§ The problem: From the data below, return only the lines from the one with "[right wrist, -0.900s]" through the one with "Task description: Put", exact and inclusive, with pictures left out.
── Entries shown
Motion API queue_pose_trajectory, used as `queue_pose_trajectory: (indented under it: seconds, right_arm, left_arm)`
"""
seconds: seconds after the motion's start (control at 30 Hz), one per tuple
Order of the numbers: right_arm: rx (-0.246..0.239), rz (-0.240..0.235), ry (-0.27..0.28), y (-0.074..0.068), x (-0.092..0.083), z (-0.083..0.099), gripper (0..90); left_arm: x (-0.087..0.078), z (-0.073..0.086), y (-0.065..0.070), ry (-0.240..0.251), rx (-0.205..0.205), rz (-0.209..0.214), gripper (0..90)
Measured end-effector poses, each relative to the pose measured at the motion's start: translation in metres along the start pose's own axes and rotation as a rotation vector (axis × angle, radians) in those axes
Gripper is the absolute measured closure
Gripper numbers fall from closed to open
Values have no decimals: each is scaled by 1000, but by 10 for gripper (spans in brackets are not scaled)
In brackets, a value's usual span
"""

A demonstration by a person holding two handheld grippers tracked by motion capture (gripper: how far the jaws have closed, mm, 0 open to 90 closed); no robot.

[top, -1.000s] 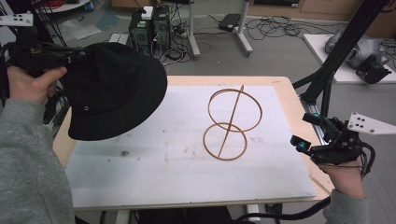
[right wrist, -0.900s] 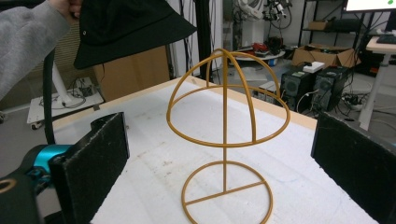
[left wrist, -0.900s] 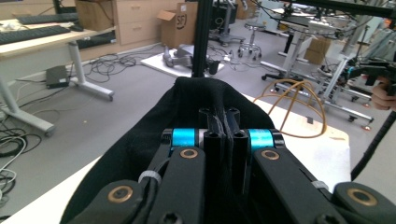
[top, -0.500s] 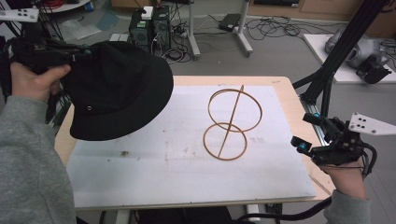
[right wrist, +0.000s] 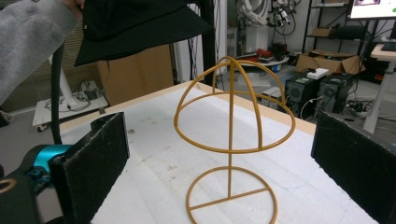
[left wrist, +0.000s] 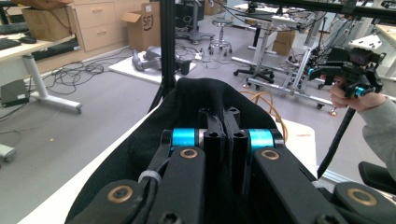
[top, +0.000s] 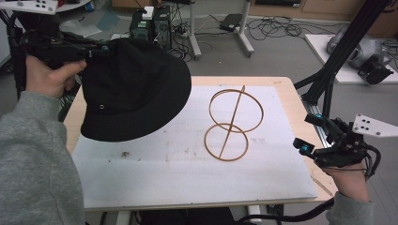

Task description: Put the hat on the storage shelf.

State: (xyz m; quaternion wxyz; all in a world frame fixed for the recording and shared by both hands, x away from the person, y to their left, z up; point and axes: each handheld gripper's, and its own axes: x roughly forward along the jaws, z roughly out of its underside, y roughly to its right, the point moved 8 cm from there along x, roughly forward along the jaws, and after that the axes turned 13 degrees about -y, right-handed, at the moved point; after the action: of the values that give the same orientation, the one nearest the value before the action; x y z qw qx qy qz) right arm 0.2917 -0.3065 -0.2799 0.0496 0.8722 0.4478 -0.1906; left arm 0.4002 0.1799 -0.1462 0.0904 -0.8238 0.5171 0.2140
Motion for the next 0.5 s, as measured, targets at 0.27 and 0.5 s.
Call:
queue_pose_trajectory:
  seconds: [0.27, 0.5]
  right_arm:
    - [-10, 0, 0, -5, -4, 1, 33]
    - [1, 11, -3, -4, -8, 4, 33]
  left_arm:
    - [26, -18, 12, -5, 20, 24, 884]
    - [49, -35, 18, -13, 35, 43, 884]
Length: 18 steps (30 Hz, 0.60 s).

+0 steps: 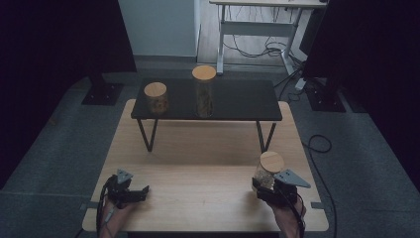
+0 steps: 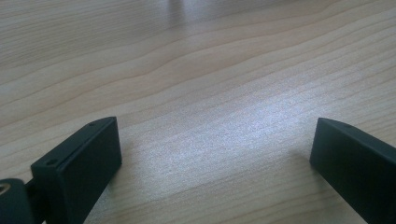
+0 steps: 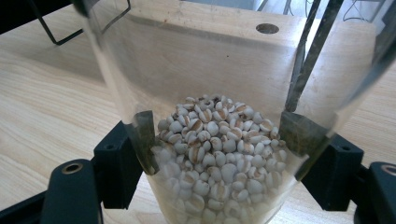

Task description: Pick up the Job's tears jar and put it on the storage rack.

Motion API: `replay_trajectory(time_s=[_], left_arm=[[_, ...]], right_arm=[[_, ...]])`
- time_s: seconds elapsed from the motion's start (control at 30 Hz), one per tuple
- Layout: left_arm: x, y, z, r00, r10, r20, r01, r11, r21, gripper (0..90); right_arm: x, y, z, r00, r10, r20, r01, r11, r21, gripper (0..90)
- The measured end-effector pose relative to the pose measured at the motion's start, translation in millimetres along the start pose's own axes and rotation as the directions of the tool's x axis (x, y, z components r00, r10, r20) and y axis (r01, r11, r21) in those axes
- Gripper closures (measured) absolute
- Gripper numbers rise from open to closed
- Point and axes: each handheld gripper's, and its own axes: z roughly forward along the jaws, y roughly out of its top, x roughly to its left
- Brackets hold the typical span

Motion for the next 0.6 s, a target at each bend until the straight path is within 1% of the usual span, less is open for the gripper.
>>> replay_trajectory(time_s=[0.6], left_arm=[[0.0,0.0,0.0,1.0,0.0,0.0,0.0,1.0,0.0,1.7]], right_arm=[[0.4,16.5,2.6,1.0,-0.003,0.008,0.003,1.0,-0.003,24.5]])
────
§ Answer area:
[right wrist, -0.900s] 
[left wrist, -0.900s] 
[top, -0.500s] 
[right wrist, +0.000s] 
[left wrist, +0.000s] 
[top, +0.000s] 

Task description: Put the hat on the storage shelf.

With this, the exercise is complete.